In the midst of major construction on my office building, I noticed a surplus of pallets laying around. After consulting with Drs. Annie Pearce and Lori Blanc, we came up with a plan to turn these pallets into owl boxes. I reached out to the New River Land Trust and was subsequently connected with conservation easement owners and the Director of Parks and Recreation. Word also spread within the local birding community and eventually 20 owl boxes were installed within the Blacksburg area. This project is currently providing research opportunities for Virginia Tech Undergraduates and connecting community members with the local biodiversity and researchers at Virginia Tech.

 

Eastern Screech Owls are small owls that nest in natural cavities within snags and nest boxes.

News
Catherine received a Conservation Grant from the Virginia Society of Ornithology to support her research!

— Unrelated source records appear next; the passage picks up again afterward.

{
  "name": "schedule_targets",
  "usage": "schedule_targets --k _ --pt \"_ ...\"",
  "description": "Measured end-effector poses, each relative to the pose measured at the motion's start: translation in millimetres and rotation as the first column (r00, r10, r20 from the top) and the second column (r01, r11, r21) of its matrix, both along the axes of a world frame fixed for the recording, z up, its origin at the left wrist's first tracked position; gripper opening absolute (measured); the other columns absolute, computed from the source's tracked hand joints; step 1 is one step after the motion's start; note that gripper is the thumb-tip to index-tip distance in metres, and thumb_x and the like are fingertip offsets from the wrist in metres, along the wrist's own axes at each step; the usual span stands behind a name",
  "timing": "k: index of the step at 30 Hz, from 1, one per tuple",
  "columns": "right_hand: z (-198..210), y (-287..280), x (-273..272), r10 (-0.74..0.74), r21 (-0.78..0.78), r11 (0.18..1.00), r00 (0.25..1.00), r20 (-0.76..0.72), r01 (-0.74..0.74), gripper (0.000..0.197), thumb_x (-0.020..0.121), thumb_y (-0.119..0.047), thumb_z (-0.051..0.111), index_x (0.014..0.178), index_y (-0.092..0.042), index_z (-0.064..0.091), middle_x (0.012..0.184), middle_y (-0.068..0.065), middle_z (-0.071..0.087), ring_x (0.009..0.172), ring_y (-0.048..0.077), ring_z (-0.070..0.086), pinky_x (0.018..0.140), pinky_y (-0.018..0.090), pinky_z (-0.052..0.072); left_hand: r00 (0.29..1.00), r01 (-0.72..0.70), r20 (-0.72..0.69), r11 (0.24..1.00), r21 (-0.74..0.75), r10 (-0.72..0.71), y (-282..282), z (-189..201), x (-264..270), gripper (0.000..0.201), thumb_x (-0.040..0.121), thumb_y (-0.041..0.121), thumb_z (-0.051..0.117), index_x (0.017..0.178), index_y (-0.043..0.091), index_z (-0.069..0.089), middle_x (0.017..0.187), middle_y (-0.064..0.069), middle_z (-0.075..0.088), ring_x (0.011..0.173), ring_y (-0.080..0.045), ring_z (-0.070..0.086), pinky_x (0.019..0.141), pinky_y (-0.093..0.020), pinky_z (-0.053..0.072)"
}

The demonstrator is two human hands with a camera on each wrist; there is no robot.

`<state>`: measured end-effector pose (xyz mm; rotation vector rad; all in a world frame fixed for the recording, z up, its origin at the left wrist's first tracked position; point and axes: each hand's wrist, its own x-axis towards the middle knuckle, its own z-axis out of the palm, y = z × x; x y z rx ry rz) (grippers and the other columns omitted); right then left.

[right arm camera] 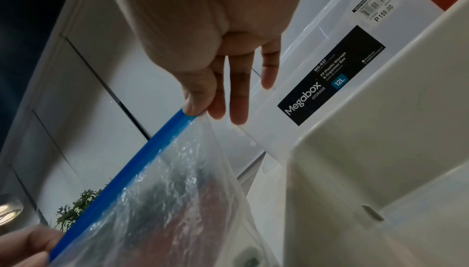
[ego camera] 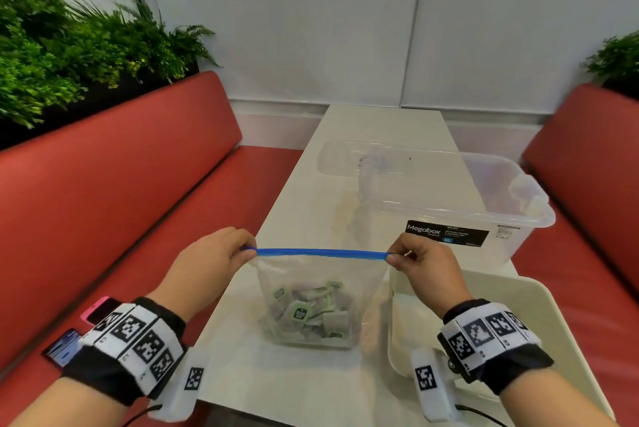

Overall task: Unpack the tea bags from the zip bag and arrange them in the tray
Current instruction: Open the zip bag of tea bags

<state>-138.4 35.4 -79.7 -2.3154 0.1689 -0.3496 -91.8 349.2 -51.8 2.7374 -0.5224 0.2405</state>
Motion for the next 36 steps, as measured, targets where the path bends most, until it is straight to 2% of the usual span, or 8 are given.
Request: schedule_targets --k 3,9,13,18,21,25,31,36 --pt "0 -2 1 0.015 0.018 1.000 1.000 -0.011 -0.015 0.021 0.081 -0.019 0.069 0.065 -0.028 0.061 0.065 -0.001 0.063 0.066 0.019 0.058 0.065 0.037 0.049 0.997 0.010 -0.074 1.000 0.021 -0.008 -1 2 -2 0.007 0.092 0.031 0.052 0.088 0.037 0.052 0.084 0.015 0.054 0.079 -0.007 0.051 0.062 -0.023 0.035" --pt "6 1 6 0.036 0.130 0.991 0.999 0.024 -0.038 0.027 0.082 -0.011 0.067 0.064 -0.031 0.061 0.061 -0.007 0.057 0.057 0.016 0.058 0.064 0.031 0.048 0.969 0.147 -0.217 0.982 0.121 -0.118 -37 19 -3 0.028 0.094 0.044 0.045 0.122 0.042 0.050 0.108 0.020 0.061 0.096 -0.006 0.057 0.077 -0.026 0.043" --pt "7 10 14 -0.091 0.148 0.985 0.996 0.025 0.086 0.007 0.087 -0.021 0.063 0.084 -0.024 0.057 0.065 -0.004 0.055 0.064 0.026 0.061 0.066 0.036 0.050 0.910 0.199 -0.370 0.980 -0.007 -0.187 -63 22 -10 0.017 0.095 0.030 0.046 0.100 0.024 0.061 0.083 0.009 0.068 0.064 -0.006 0.067 0.055 -0.025 0.052" --pt "2 47 0 -0.099 0.316 0.935 0.975 -0.200 0.159 0.041 0.084 -0.050 0.060 0.096 -0.014 0.043 0.081 0.007 0.061 0.060 0.030 0.065 0.062 0.035 0.049 0.856 0.177 -0.450 0.962 -0.207 -0.255 -73 14 -28 0.011 0.091 0.027 0.057 0.088 0.017 0.058 0.081 0.000 0.069 0.062 -0.009 0.064 0.050 -0.017 0.047" --pt "-5 68 -4 0.003 0.591 0.793 0.970 -0.243 0.146 0.036 0.085 -0.034 0.065 0.102 -0.010 0.045 0.085 0.012 0.062 0.057 0.023 0.063 0.058 0.036 0.053 0.774 0.106 -0.569 0.944 -0.313 -0.275 -78 9 -33 0.015 0.088 0.030 0.062 0.094 0.020 0.053 0.079 -0.003 0.066 0.063 -0.013 0.062 0.054 -0.025 0.055" --pt "-7 74 -1 0.042 0.736 0.673 0.990 -0.135 0.071 0.020 0.088 -0.010 0.063 0.103 -0.009 0.050 0.069 0.007 0.065 0.056 0.013 0.064 0.055 0.026 0.053 0.718 0.055 -0.646 0.947 -0.316 -0.257 -83 6 -28 0.031 0.089 0.036 0.059 0.113 0.022 0.046 0.077 -0.003 0.058 0.060 -0.011 0.061 0.051 -0.027 0.055" --pt "-6 76 1 0.129 0.764 0.646 0.985 -0.113 0.003 0.018 0.089 -0.002 0.060 0.104 -0.011 0.056 0.056 -0.002 0.063 0.052 0.010 0.062 0.054 0.022 0.050 0.777 0.014 -0.575 0.922 -0.388 -0.254 -94 -1 -18 0.052 0.089 0.031 0.059 0.134 0.024 0.035 0.094 0.001 0.056 0.064 -0.013 0.061 0.049 -0.027 0.054" --pt "-6 80 5 0.105 0.784 0.620 0.987 -0.122 0.031 0.010 0.091 -0.011 0.059 0.100 -0.012 0.062 0.078 0.013 0.064 0.059 0.014 0.059 0.059 0.023 0.049 0.796 0.059 -0.538 0.921 -0.384 -0.276 -101 -2 -14 0.043 0.090 0.030 0.056 0.131 0.023 0.044 0.096 0.003 0.054 0.068 -0.010 0.063 0.047 -0.020 0.051"
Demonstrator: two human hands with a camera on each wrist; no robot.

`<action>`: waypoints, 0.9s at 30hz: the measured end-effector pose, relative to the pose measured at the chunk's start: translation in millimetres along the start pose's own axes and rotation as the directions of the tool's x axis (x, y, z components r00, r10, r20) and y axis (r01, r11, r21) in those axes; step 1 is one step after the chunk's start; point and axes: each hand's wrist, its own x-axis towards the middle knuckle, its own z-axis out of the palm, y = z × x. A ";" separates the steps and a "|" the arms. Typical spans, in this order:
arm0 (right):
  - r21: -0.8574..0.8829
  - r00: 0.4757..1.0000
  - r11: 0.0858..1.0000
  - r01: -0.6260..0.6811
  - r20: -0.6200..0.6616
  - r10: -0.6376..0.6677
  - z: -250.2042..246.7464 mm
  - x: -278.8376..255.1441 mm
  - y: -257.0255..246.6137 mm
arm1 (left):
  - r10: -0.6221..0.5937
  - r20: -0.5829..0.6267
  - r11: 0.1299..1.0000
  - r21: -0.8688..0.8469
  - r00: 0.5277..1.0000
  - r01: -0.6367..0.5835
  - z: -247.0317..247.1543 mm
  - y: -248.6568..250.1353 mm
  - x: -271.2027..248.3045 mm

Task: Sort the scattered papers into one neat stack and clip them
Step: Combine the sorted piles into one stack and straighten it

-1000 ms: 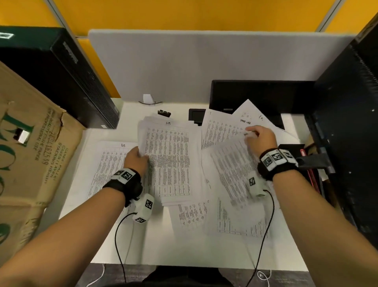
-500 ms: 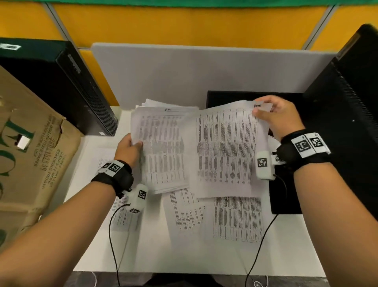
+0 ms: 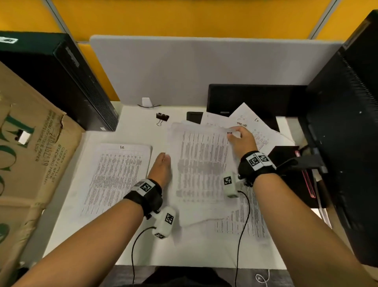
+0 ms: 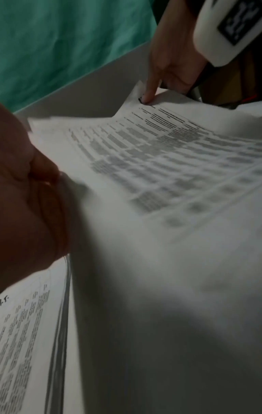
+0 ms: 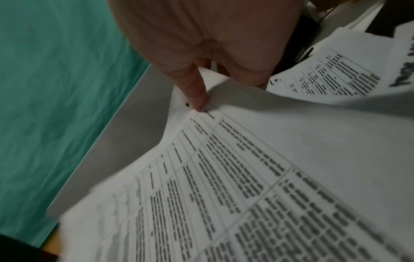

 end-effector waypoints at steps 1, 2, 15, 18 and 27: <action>0.005 1.000 1.000 0.006 -0.015 -0.006 3.1 0.0 4.4 | -0.012 0.007 0.998 0.068 1.000 0.011 2.2 0.7 -2.3; 0.002 0.999 1.000 0.019 -0.027 -0.019 6.1 -1.0 6.2 | -0.028 0.009 0.988 0.149 1.000 0.027 3.6 0.8 -4.5; -0.552 0.974 0.804 -0.221 -0.078 0.214 -10.2 -18.8 86.2 | -0.201 -0.036 0.933 0.298 0.979 0.202 5.3 -27.9 21.6; -0.712 0.943 0.619 -0.331 -0.227 0.243 -26.9 -35.8 114.3 | -0.247 0.014 0.922 0.311 0.969 0.230 5.4 -29.5 25.4; -0.529 0.866 0.712 -0.463 -0.441 0.235 -42.8 -54.5 131.5 | -0.045 0.000 0.938 0.343 0.999 0.043 3.8 -12.4 23.6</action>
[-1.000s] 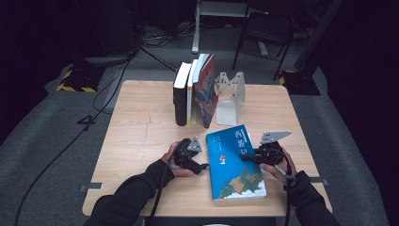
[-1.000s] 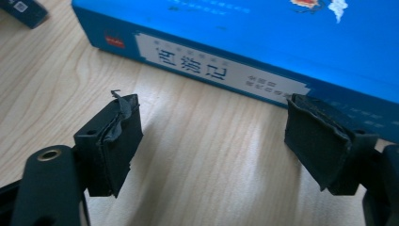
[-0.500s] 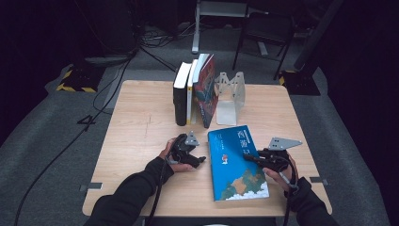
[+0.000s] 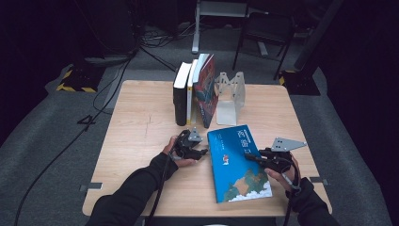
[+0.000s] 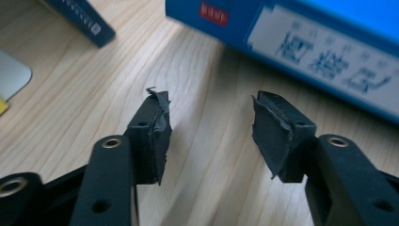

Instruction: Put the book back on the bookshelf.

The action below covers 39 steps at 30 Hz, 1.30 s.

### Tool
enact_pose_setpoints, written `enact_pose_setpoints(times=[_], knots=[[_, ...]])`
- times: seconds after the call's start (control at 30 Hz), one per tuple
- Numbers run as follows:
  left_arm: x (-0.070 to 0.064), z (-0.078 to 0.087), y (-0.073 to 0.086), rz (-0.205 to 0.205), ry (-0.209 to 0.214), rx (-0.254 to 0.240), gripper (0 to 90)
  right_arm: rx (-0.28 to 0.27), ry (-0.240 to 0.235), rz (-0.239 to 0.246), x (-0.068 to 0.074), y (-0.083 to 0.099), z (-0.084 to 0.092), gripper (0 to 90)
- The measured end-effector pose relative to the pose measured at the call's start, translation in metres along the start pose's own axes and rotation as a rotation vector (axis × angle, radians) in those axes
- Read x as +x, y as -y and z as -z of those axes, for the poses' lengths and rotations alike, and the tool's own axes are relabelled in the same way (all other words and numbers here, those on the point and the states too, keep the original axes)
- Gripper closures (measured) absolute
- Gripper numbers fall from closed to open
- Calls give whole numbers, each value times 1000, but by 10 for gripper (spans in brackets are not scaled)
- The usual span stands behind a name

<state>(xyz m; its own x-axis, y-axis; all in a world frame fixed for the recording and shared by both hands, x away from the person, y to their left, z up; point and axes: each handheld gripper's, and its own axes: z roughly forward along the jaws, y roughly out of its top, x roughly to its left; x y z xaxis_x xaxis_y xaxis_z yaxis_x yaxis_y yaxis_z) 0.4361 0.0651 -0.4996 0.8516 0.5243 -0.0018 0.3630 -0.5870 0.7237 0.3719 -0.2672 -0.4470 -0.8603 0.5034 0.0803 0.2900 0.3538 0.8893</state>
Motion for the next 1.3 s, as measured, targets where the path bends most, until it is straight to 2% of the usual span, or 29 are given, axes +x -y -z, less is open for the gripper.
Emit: enact_pose_setpoints(times=[0.03, 0.07, 0.2, 0.27, 0.37, 0.47, 0.63, 0.67, 0.83, 0.9, 1.0, 1.13, 1.2, 1.3], knots=[[0, 0, 0, 0, 0, 0, 491, 0, 0, 0, 0, 0, 0, 765], [0, -1, -2, 8, 17, -5, 491, 1, -1, 1, 0, 0, 0, 765], [3, -1, -7, -8, 22, -36, 589, -6, -2, 4, 1, -1, 1, 764], [5, -3, -8, 4, 27, -36, 591, -9, -4, 4, 1, -2, 2, 764], [4, -5, -9, -12, 17, -44, 581, -14, -2, 15, 2, -3, 2, 764], [5, -7, -12, -5, 11, -51, 567, -29, -7, 21, 2, -3, 4, 763], [11, -6, -14, 37, 30, -86, 568, -47, -12, 51, 6, -5, 8, 763], [13, -5, -15, 33, 24, -92, 569, -49, -12, 59, 7, -6, 8, 763], [17, 6, -20, 55, 47, -169, 654, -84, -20, 75, 8, -8, 13, 763], [16, 9, -23, 42, 47, -184, 688, -94, -14, 86, 10, -9, 15, 763], [18, 14, -26, 46, 77, -229, 716, -112, -12, 98, 10, -11, 19, 762], [19, 22, -31, 46, 85, -284, 751, -140, 0, 122, 12, -14, 23, 760], [20, 29, -35, 54, 100, -329, 771, -156, 1, 132, 12, -16, 24, 760], [22, 40, -44, 43, 103, -377, 813, -168, 10, 170, 14, -22, 27, 761]])
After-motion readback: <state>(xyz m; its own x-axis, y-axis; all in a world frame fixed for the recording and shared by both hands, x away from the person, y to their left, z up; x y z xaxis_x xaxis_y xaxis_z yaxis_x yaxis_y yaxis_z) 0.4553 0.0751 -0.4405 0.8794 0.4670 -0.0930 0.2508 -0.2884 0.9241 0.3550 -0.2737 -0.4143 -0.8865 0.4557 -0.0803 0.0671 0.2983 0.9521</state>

Virginia Outdoors Foundation highlights the boxes on one of the conservation easements, Thundercroft Ranch

 
Meet the team
 

Project Leader

Myself! I assist Catherine with her research from afar, check-in with community stakeholders, and keep the local New River Valley Bird club up to date with our progress.

Community Stakeholders

We have been able to put up 20 boxes on private residences, conservation easements, and the public parks around Blacksburg. We are grateful for support and participation of Blacksburg Parks & Recreation as well as local community members, who are just as curious as we are to know about their nocturnal neighbors.

 
 

Undergraduate Researcher

 
IMG-8024.jpg

Catherine McGrath is a Junior in the Fish and Wildlife Department at Virginia Tech. Catherine is currently focused on understanding which animals are using the boxes during the non-breeding season.

Collaborators

Dr. Annie Pearce from the Department of Building & Construction provided materials for breaking down pallets and access to the BuildLAB at Virginia Tech. Sam Lane, a graduate student in the Sewall Lab, assisted with building and installing the boxes. Dr. Lori Blanc generously provided building materials and field equipment, such as peeper cams, for monitoring the nests. Dr. Blanc also facilitated undergraduate research by bridging this project and Orion Living-Learning Community at Virginia Tech.